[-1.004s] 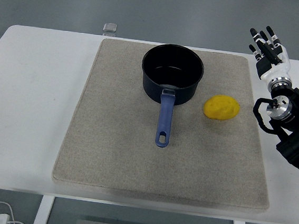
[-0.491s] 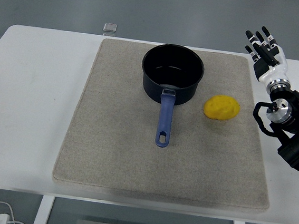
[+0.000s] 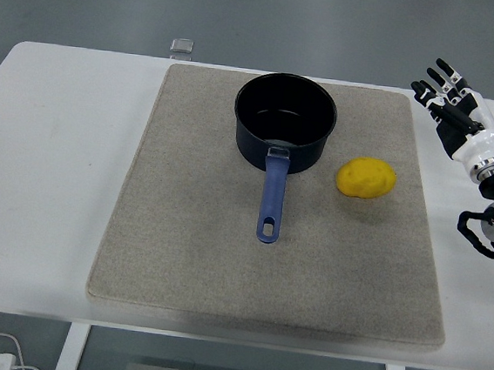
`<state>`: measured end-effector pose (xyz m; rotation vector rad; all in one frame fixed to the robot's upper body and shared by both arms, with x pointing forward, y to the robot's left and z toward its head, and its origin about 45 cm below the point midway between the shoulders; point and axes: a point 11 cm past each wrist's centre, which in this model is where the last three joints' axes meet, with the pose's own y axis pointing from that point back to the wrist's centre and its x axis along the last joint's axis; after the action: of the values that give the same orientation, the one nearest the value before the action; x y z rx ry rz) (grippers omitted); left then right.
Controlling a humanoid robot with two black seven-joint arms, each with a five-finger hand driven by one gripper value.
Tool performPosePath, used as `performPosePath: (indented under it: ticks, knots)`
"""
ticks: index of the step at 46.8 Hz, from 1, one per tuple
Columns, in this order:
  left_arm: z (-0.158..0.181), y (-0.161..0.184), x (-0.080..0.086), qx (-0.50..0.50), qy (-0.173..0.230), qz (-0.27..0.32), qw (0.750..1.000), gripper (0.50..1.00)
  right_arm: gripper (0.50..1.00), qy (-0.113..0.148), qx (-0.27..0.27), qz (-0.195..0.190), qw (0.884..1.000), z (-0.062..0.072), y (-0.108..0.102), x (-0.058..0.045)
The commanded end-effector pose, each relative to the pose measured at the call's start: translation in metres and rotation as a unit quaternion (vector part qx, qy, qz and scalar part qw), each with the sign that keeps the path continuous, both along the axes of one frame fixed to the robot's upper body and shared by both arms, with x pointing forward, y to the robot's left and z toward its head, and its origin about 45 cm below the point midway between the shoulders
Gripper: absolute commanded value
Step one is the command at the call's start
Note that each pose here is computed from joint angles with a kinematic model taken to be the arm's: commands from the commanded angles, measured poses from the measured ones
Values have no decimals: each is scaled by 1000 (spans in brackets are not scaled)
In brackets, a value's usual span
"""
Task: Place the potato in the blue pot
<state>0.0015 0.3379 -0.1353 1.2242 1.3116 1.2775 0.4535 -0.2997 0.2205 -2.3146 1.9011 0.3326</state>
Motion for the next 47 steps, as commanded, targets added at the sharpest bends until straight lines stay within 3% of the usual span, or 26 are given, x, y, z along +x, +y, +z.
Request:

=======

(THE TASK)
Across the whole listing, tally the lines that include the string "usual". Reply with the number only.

(ANSWER FOR THE TASK)
2